Problem: Write out every line below that includes the word "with".

Data below:

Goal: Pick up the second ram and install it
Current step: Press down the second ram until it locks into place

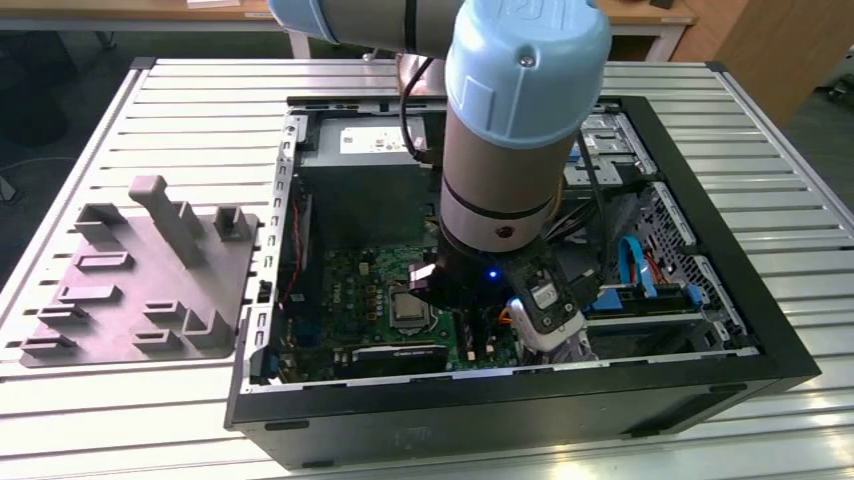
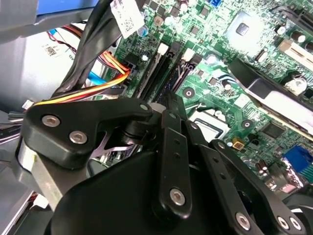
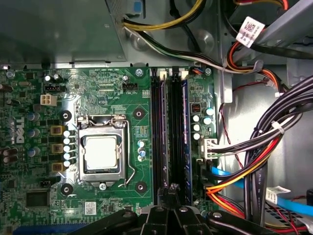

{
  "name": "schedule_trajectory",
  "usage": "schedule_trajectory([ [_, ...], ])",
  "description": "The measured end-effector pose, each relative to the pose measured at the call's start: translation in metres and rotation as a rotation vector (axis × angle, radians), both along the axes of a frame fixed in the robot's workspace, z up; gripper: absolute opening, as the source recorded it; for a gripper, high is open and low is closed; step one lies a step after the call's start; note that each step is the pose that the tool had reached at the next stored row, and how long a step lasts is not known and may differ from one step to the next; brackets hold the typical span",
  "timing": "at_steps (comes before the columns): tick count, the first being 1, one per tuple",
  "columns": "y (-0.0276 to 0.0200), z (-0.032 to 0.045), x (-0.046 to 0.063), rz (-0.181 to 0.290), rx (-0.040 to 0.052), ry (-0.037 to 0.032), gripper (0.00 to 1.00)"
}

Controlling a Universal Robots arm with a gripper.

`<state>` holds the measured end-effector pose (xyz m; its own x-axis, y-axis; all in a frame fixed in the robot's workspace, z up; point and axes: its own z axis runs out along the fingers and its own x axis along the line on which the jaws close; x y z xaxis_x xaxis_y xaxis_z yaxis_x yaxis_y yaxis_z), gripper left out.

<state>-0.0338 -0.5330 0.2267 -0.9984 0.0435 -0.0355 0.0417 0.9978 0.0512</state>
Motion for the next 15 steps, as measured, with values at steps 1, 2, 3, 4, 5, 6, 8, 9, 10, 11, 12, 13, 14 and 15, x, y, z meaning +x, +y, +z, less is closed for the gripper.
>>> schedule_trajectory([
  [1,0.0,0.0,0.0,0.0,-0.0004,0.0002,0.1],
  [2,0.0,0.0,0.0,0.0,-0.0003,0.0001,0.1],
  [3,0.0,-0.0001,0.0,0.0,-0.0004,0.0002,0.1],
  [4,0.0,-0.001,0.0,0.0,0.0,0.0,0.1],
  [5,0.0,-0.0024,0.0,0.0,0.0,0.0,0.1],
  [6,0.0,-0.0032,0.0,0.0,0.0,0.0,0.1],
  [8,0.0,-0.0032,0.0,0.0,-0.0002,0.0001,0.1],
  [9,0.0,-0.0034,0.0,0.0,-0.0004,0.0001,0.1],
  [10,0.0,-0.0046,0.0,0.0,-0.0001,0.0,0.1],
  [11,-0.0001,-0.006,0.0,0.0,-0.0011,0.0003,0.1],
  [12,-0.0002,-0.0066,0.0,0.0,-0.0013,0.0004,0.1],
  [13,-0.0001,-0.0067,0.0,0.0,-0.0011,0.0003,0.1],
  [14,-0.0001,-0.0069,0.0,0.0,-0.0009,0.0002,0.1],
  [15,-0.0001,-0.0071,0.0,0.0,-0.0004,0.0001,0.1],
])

Answer to the problem:
Controlling a Universal Robots arm with a gripper.
Motion for the next 15 steps, as measured, with values at steps 1, 2, 3, 4, 5, 6, 8, 9, 10, 11, 12, 13, 14 and 15, x, y, z meaning +x, +y, +z, less is closed for the gripper.

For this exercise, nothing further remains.